塩化カルシウム

  • 英名/和名/別名

    塩化カルシウム
    Calcium chloride
    塩化石灰;塩カル

  • 化審法化学物質

    (1)一176 安衛法 公表

  • CAS番号

    10043–52-4

  • GHS分類ID番号

    20A2251(厚·環20年度)

  • 性状

    ●CaCl2
    ●分子量(式量):110.99(無水塩のほかに1,2,4および6水塩がある)
    ●CaCl2・6H2O
    ●分子量:219・06
    ●6水塩(hexahydrate)は無色の潮解性結晶(六方晶系)
    ●比重1.65
    ●融点29.5℃(無水物の融点は772℃で、沸点は1,600℃以上)
    ●液状の凝固点CaCl230% –55℃、CaCl235% –10℃
    ●アルコールに可溶(CaCl2・4C2H5OHの付加化合物をつくる)
    ●アンモニアとCaCl2・8NH3をつくる
    ●水への溶解度は無水物として0℃では55.9/100水、20℃では74.5/100水、100℃では159/100水
    ●結晶を200℃に加熱するとCaCl2・2H2Oとなり、さらに強熱すると無水物となる(無水物は白色、比重2.16、吸湿性の塊)
    ●2水塩(dihydrate)は吸湿性の粒

  • 規格

    JIS K 8122-15塩化カルシウム(二水和物)(試薬)、JIS K 8123-94塩化カルシウム(試薬)、JIS K 8124-94塩化カルシウム(乾燥用)(試薬)、JIS K 8125-94塩化カルシウム(水分測定用)(試薬)、食品添加物公定書、日本薬局方

  • 用途

    無水物と2水塩は乾燥剤、溶剤類の脱水用(無水塩)、冷凍機用ブライン、製氷・冷菓製造用かん水、豆腐製造の苦汁代用、路面や運動場に散布する防じん剤、高速道路雪解け促進剤、氷結防止用、脱色炭の製造、紙・織物のサイズ用、石灰塩製造用、試薬、金属カルシウム(電解法)、金属石けん

  • 製法

    アンモニア法ソーダの蒸留廃液をさらに濃縮し、析出するNaClを除いて40%CaCl2液とし、pH調節して沈殿物を沪別し40%(37%位)液の製品にする。
    固形塩化カルシウムを得るには、この溶液をさらに煮つめ冷却固化し製品とする。

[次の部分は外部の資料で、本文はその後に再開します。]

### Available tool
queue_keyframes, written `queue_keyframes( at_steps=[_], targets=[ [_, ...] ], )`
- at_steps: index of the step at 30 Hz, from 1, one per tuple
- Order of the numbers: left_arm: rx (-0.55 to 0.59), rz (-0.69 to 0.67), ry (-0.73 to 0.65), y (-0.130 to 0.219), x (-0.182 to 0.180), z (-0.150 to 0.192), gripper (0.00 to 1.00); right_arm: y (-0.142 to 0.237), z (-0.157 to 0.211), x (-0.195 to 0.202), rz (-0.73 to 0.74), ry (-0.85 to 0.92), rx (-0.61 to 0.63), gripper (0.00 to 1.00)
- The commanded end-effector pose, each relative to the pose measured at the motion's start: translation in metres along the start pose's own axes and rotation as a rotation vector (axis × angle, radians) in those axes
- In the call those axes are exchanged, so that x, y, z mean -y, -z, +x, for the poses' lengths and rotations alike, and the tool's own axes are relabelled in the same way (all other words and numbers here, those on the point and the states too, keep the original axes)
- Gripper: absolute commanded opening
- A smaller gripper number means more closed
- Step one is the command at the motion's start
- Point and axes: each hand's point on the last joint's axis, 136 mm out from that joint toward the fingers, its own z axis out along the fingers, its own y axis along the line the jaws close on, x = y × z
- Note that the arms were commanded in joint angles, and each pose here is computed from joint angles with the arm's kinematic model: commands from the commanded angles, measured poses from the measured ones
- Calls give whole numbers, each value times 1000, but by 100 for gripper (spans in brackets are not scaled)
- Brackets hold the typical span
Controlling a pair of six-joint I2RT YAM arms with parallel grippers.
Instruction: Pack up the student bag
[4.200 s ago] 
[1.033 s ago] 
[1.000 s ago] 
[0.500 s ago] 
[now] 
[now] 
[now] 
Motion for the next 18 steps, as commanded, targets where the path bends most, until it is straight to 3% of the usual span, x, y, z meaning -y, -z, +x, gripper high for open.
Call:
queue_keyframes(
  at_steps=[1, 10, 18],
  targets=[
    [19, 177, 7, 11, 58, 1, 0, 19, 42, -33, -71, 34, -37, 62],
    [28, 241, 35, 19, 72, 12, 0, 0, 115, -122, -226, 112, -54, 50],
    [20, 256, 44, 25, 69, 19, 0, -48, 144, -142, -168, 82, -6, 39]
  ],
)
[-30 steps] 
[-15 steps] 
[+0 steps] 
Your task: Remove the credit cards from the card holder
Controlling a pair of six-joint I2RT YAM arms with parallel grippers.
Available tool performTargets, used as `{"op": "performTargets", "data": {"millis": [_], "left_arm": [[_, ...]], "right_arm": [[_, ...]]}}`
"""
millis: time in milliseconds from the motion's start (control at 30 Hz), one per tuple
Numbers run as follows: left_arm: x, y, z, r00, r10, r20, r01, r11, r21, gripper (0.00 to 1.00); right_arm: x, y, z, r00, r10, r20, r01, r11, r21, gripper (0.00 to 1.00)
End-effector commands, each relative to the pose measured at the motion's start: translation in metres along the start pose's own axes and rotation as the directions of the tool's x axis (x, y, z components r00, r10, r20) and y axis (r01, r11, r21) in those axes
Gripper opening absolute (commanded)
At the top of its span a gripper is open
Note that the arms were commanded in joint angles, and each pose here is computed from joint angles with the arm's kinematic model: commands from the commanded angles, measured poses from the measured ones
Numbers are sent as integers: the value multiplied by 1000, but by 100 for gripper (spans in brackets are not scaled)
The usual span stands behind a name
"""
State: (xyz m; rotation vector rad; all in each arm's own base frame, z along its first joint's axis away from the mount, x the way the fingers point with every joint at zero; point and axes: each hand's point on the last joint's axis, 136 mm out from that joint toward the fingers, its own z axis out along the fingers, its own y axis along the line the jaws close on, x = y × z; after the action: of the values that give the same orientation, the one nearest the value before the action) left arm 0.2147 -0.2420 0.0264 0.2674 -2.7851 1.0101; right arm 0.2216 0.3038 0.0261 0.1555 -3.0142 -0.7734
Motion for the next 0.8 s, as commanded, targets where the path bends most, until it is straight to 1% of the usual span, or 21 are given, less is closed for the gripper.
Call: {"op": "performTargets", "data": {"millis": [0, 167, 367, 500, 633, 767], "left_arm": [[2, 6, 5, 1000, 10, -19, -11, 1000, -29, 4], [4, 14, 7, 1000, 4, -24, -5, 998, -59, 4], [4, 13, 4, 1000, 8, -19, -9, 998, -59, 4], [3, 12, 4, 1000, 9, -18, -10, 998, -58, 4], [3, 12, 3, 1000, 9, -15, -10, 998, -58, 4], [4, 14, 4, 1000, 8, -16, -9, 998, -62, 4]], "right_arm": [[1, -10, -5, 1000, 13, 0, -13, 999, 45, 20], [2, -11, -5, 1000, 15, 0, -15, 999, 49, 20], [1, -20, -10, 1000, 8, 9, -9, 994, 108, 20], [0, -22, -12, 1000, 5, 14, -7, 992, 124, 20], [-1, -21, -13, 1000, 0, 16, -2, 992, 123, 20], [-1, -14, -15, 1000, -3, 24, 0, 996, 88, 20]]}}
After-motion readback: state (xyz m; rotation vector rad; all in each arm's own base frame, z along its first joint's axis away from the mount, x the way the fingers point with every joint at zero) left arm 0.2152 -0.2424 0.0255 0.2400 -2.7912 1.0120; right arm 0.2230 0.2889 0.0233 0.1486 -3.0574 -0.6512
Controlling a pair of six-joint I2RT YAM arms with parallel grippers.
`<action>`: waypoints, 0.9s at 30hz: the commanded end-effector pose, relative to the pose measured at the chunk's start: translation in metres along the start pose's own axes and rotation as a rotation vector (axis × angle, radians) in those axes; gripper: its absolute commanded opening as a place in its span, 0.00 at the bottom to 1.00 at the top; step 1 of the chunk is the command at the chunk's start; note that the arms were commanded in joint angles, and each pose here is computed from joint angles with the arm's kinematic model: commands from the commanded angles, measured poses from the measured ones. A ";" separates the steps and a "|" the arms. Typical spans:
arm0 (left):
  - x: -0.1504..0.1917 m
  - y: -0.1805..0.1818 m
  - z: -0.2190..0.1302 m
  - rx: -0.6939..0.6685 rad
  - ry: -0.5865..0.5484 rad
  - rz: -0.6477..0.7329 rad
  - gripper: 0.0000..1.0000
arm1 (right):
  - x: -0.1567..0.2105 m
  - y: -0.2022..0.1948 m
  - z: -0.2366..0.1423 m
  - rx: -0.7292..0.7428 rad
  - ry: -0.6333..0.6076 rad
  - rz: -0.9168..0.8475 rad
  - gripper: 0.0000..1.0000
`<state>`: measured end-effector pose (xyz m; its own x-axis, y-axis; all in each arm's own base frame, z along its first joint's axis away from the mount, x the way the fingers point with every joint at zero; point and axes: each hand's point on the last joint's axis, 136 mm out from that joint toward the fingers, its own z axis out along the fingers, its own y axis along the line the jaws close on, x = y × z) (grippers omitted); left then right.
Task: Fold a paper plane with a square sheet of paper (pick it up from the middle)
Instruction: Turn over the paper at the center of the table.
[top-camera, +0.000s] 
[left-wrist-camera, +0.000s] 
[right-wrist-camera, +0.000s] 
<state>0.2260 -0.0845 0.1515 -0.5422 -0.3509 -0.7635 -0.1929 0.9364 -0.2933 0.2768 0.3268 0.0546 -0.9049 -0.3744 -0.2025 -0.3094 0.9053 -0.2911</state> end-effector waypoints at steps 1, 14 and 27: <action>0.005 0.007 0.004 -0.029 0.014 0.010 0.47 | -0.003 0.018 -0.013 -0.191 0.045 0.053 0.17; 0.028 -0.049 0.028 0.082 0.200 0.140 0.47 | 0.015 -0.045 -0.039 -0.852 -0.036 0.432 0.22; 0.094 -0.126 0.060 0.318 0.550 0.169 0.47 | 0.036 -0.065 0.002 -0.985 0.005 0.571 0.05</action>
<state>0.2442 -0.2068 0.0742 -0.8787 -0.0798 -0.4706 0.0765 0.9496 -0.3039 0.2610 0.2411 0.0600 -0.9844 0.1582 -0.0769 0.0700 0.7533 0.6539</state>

固形品は塩化カルシウム70%程度のもの(2水塩)である。ほか、塩素法による塩素酸カルシウム製造の際にも多量の塩化カルシウムが副生する。

  • 取扱注意

    密閉して保管すること。
    保護具:保護手袋、保護メガネ、防じんマスク

  • 毒性

    RTECS=急性経口毒性LD50:1g/kg(ラット)。皮膚、目、胃腸に刺激がある。
    吸入した場合、新鮮な空気の場所に移し安静に。目や皮膚についた場合、多量の水で洗い流す。

  • 適用法規

    化審法 第8条届出不要物質。
    海洋汚染防止法 施行令別表第1有害である物質(Z類)。